We’re not saying give up boozing or time-wasting or absent-mindedly scratching yourself. And obviously you’re a student, so you have to fit your degree in somewhere. But if you have an idea that you think could take off, you’re going to have to reshuffle a little. It’s pretty likely you’ll be able to make time if you try; saying there aren’t sufficient hours smacks of self-justification. Pathetic.

Problem: I can’t spend money on expensive advertising

Answer: You don’t need to

Obviously, Facebook has its problems: ads, trolls, the fact that people can see when you’ve read their private message so you feel pressurised to reply, etc. But whinging about Facebook is redundant because you’re going to use it anyway – especially if you’re trying to get something off the ground.
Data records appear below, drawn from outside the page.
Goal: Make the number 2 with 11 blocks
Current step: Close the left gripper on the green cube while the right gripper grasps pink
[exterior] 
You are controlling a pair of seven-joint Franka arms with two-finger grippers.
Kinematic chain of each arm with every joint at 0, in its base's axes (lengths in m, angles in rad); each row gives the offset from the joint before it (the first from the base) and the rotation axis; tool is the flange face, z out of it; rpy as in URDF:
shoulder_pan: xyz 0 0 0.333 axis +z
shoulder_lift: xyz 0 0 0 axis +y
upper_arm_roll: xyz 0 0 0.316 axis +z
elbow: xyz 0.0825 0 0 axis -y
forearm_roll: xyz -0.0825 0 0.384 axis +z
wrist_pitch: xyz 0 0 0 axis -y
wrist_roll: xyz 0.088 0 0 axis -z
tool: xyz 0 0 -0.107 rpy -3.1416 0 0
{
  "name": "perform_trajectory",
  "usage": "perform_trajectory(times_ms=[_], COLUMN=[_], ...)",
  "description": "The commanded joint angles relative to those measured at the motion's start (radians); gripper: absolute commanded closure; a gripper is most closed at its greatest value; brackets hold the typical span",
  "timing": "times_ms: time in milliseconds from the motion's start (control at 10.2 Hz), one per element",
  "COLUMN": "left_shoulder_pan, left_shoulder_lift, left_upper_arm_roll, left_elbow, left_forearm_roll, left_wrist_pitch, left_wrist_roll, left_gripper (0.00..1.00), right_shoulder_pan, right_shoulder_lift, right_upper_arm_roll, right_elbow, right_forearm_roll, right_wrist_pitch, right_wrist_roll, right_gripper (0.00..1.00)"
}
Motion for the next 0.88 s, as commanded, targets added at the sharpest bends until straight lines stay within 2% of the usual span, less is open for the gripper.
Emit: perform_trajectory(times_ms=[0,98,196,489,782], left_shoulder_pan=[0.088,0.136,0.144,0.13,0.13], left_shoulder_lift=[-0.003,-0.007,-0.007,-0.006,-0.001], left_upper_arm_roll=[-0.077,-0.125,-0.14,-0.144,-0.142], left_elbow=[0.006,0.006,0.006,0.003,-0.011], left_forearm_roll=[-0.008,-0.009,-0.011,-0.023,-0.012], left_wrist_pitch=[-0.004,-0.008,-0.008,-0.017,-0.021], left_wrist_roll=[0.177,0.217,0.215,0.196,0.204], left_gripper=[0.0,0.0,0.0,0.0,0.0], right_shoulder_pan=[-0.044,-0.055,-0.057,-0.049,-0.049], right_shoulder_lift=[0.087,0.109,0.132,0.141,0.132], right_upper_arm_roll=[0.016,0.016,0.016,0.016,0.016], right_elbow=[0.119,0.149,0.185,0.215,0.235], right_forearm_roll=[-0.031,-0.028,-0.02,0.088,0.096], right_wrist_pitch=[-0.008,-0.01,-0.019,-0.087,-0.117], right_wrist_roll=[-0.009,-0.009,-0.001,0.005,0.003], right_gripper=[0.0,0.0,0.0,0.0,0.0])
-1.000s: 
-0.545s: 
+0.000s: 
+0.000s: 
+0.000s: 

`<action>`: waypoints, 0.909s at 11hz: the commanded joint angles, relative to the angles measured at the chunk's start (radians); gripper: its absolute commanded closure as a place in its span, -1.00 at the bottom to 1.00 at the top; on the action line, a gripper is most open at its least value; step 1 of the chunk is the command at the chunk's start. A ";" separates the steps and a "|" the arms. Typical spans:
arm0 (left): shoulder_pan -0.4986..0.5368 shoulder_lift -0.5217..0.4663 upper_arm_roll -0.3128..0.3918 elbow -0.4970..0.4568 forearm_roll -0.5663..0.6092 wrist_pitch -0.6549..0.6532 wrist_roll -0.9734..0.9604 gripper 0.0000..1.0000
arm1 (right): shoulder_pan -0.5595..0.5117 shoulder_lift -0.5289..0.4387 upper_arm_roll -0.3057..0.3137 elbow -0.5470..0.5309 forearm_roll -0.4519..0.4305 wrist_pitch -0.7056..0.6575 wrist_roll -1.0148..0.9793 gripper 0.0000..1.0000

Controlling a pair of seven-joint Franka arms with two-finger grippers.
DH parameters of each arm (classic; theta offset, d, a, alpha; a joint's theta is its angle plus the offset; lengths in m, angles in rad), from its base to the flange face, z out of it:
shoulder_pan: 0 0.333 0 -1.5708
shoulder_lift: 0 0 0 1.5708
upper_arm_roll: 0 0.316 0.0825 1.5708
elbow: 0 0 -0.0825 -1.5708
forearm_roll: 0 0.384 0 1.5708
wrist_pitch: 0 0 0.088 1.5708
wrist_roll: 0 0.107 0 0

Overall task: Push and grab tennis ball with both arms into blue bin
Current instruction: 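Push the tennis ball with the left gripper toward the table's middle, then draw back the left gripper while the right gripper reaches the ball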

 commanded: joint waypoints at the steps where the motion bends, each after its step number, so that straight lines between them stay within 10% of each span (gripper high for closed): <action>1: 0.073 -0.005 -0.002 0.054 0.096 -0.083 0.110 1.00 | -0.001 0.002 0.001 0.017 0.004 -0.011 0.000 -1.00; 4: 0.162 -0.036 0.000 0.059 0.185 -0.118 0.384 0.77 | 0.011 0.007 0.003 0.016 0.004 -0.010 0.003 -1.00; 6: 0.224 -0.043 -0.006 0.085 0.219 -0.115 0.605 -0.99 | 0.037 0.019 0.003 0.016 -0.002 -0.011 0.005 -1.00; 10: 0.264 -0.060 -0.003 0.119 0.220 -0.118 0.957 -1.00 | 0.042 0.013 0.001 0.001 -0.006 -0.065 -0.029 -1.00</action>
Because everyone’s on it. There is no easier way to reach people you know from university, school, or random Saturday jobs simultaneously. The only other way you could do this is possibly by getting national press coverage for being murdered or murdering someone. If you’re trying to launch something, Facebook is the best place to make a noise about it to people more likely to support you.
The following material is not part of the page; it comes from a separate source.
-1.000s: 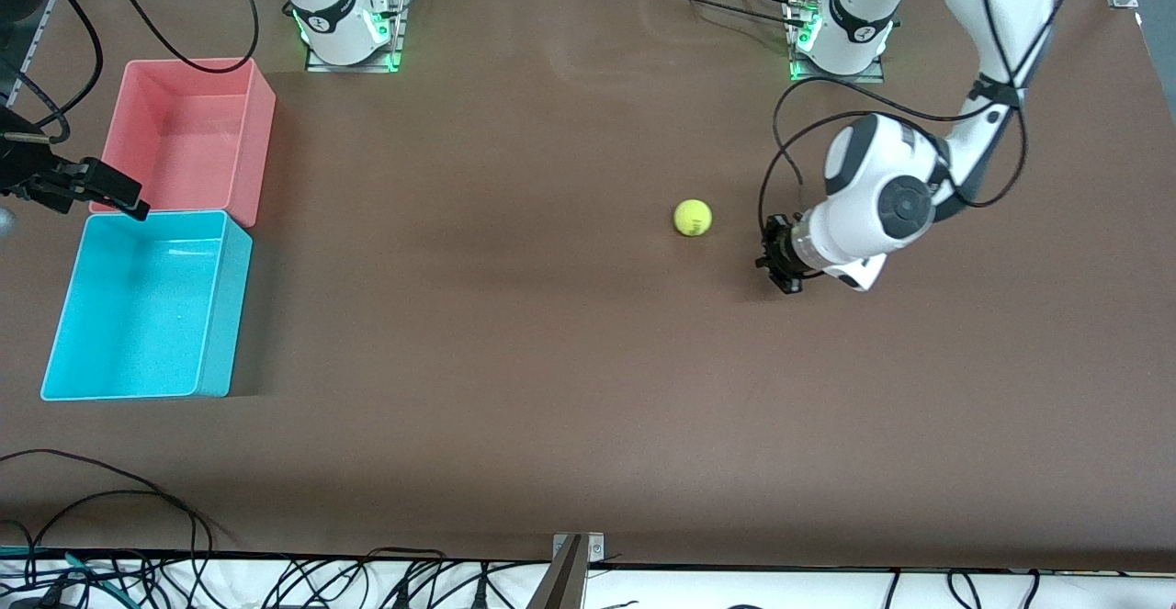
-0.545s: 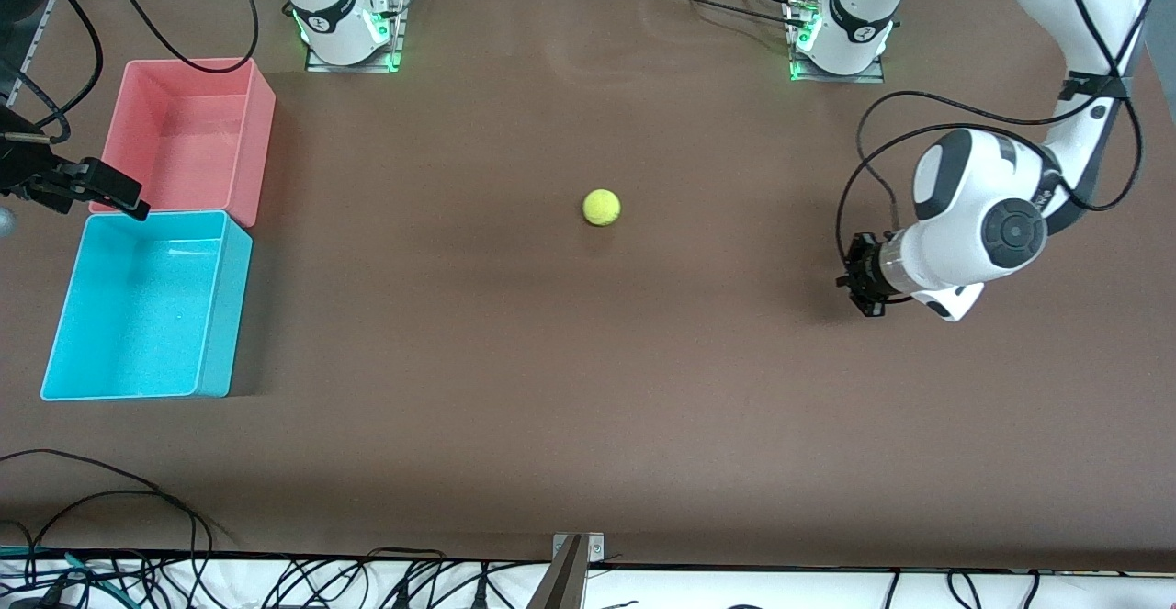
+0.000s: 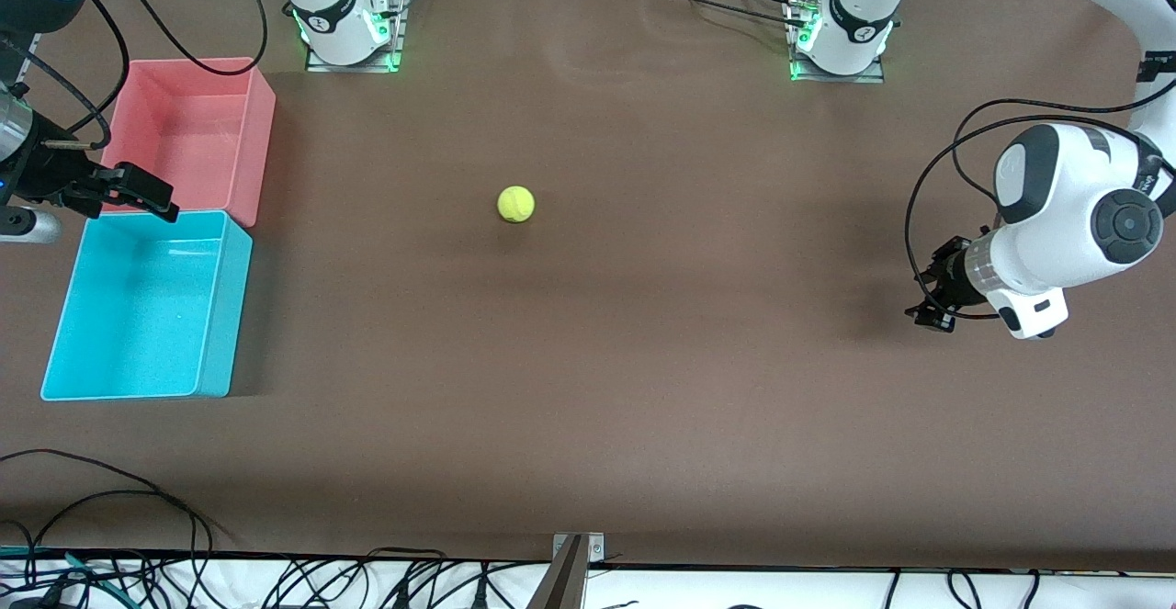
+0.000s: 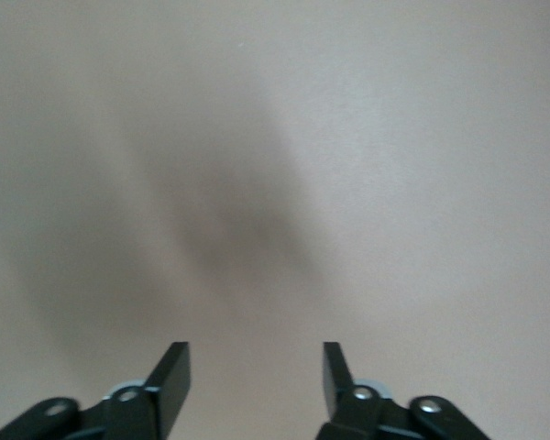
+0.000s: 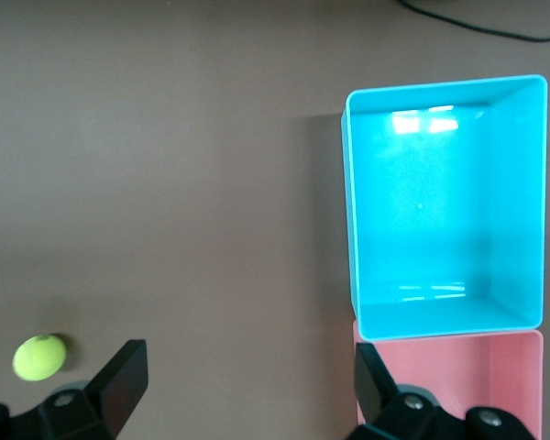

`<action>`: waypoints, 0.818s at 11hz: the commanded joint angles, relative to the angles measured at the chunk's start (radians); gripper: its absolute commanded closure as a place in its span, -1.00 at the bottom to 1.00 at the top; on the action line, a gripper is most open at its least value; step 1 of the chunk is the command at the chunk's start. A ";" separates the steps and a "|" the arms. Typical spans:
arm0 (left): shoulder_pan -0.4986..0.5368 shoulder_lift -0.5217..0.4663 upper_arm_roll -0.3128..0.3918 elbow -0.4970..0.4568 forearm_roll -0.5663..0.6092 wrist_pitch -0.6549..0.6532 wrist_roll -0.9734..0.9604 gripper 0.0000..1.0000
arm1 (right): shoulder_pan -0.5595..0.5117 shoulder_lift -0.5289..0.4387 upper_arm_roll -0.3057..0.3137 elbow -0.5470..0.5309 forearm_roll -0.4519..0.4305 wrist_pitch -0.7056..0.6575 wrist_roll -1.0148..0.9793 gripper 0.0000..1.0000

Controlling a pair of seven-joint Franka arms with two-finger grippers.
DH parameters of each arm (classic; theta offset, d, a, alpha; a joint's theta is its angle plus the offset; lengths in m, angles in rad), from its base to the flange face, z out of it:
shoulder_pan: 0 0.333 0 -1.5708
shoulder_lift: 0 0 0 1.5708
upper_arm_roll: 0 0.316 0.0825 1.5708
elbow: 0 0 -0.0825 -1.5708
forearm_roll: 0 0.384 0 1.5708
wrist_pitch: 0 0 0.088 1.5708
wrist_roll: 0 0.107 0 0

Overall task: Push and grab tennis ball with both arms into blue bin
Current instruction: 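Draw back the left gripper while the right gripper reaches the ball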

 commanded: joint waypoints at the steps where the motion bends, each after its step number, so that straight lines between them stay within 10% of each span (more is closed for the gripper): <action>1: 0.048 -0.040 -0.009 0.022 0.025 -0.029 0.312 -1.00 | 0.002 -0.004 0.000 -0.014 -0.007 -0.069 -0.057 -1.00; 3: 0.074 -0.044 -0.017 0.034 0.014 -0.029 0.365 -1.00 | 0.003 -0.045 0.030 -0.138 -0.007 -0.015 -0.077 -1.00; 6: 0.072 -0.057 -0.020 0.059 0.025 -0.036 0.602 -1.00 | 0.003 -0.293 0.060 -0.599 -0.007 0.314 -0.060 -1.00; 9: 0.069 -0.088 -0.005 0.090 0.023 -0.037 0.939 -1.00 | 0.003 -0.306 0.090 -0.764 -0.006 0.447 -0.059 -1.00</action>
As for going viral – it’s not as hard as it looks. The key is to go for something captivating, humorous and not too complicated. It doesn’t have to be connected to the business idea you’re trying to launch – but in order to use the traffic, it’s good to get your website address in there somewhere.

Problem: I might fail

Answer: And?

Yeah, you might fail. But you might fail your exams. Ultimately, you’re going to do a lot more to embarrass yourself at university – and luckily, so is everyone else, so the turnover of gossip is fast. At lunch, it was his walk of shame, by dinner in caff, it was her lovebite. Etc. If you’re worrying about what people will think if (not when) you fail at something, you evidently overestimate the interest your average fellow student has in your life. So you launch a website, there’s a huge fanfare for a while, and then nothing happens. No one’s going to taunt you because they probably won’t remember.

And frankly, it’s a lot less embarrassing than the time you pissed yourself after passing out on the sofas at Wetherspoons.